WORK INSTRUCTIONS: Look below for the line containing "Visual grounding on" and the line containing "<point>697,732</point>"; repeat exactly those two lines and all lines between them, and nothing else.

[Items from a dataset]
+--

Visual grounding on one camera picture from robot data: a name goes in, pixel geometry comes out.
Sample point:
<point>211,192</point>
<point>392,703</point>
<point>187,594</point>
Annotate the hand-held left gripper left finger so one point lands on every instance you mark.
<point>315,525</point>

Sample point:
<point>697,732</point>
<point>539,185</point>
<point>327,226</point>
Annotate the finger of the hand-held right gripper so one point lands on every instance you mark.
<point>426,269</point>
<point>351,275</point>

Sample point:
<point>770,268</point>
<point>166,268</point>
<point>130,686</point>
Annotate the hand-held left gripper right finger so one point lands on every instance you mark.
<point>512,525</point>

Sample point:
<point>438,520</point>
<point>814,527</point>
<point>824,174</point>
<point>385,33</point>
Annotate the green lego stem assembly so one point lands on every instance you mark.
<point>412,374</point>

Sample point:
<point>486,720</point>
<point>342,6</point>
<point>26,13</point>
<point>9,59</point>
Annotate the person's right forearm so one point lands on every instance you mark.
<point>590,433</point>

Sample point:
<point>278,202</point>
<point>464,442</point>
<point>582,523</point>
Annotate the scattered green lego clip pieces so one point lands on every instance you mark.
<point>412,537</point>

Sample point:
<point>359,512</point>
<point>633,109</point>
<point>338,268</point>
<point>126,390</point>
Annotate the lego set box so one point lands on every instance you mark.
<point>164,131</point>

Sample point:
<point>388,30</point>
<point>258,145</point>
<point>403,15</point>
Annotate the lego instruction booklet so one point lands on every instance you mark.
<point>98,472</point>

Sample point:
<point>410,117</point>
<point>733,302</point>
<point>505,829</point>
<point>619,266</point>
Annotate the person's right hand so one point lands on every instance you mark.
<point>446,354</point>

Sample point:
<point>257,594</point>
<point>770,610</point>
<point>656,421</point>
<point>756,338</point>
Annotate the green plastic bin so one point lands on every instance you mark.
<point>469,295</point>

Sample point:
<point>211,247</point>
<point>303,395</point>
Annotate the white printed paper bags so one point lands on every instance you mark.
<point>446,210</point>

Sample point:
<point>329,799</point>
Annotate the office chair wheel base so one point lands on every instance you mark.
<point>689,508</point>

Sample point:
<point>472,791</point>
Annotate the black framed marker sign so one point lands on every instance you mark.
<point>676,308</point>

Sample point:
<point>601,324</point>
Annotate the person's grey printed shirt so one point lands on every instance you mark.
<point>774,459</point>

+--

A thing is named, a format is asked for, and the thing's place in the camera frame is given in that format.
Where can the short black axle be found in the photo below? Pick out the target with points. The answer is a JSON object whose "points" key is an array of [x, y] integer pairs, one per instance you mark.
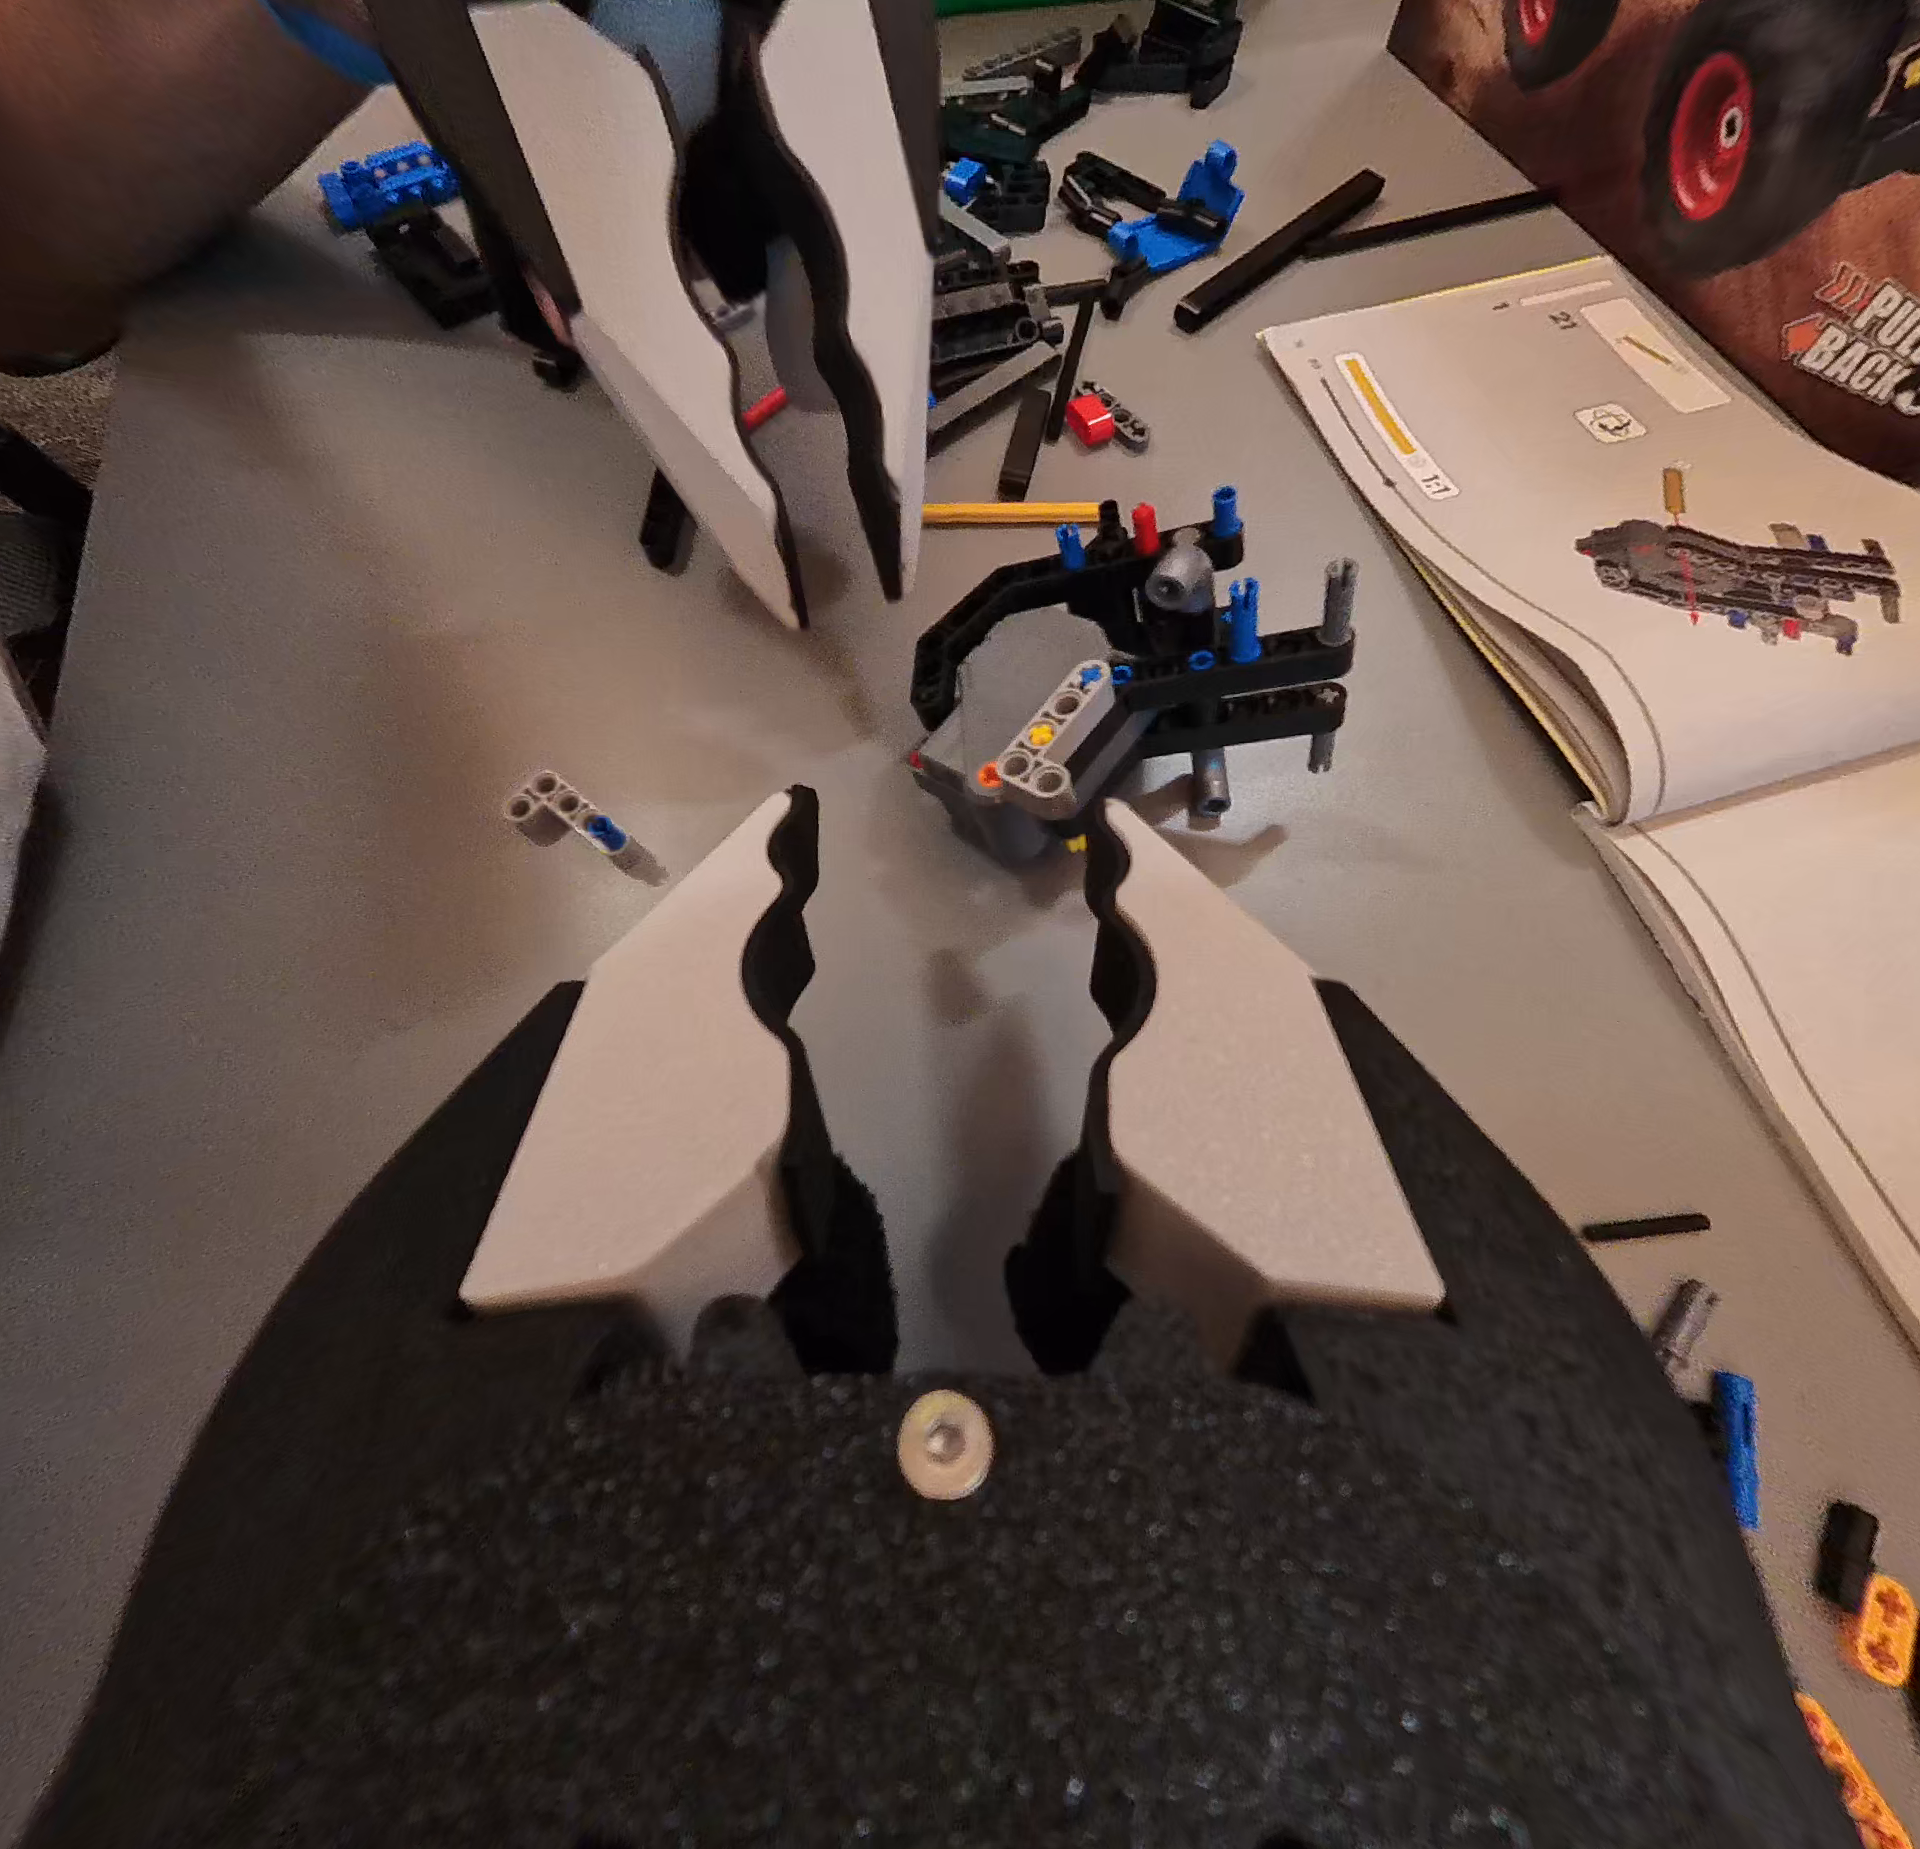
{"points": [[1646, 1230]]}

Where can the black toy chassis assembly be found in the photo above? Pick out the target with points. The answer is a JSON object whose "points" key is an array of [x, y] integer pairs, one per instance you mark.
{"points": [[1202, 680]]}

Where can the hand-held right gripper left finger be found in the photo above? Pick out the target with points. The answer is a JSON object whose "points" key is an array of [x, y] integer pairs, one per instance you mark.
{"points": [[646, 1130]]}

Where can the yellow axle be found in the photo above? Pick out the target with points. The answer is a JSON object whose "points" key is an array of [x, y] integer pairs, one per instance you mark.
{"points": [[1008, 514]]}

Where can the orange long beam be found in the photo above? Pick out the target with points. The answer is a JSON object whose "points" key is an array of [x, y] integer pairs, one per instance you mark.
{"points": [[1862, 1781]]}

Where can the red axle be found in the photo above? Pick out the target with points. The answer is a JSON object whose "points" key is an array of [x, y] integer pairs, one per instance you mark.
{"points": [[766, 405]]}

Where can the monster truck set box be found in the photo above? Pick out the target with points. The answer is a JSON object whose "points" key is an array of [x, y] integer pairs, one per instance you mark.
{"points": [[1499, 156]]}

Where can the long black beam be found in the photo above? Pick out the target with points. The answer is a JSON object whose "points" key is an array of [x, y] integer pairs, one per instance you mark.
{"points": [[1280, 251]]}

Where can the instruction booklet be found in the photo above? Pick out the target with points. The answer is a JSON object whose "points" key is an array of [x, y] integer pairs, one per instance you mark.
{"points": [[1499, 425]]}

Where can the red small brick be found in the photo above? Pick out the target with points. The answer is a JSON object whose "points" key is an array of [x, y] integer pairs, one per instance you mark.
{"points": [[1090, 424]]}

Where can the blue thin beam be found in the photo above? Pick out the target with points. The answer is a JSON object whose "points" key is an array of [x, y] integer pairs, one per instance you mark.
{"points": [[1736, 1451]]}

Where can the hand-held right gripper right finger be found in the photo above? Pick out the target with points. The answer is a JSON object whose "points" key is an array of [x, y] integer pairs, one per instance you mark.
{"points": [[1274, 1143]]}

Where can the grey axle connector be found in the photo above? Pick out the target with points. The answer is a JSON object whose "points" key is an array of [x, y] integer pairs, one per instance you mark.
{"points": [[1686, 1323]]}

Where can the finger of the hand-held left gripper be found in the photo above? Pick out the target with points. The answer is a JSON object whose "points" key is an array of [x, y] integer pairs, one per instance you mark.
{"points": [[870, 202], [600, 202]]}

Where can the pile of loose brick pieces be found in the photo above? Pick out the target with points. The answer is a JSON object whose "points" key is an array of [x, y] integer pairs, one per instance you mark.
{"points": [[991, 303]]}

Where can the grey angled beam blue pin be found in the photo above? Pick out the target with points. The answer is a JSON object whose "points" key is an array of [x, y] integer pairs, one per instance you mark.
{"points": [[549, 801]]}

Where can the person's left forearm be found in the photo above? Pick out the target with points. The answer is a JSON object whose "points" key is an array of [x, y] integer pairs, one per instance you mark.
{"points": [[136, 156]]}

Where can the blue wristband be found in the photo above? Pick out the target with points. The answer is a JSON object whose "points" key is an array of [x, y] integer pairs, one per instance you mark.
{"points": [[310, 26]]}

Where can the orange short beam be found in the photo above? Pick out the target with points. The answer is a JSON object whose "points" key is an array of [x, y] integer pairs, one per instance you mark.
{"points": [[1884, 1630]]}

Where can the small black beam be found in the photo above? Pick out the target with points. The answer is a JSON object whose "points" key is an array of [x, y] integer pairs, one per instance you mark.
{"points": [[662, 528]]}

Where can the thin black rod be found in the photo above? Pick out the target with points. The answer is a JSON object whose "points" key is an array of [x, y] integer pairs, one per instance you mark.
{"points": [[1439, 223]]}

+--

RESPONSE TO THIS EXERCISE:
Visual grounding on one camera picture from robot data: a name goes in, pixel geometry comes out.
Sample point:
<point>211,192</point>
<point>392,703</point>
<point>187,594</point>
Annotate the hand-held left gripper left finger so one point lands on every instance you mark.
<point>315,525</point>

Sample point:
<point>697,732</point>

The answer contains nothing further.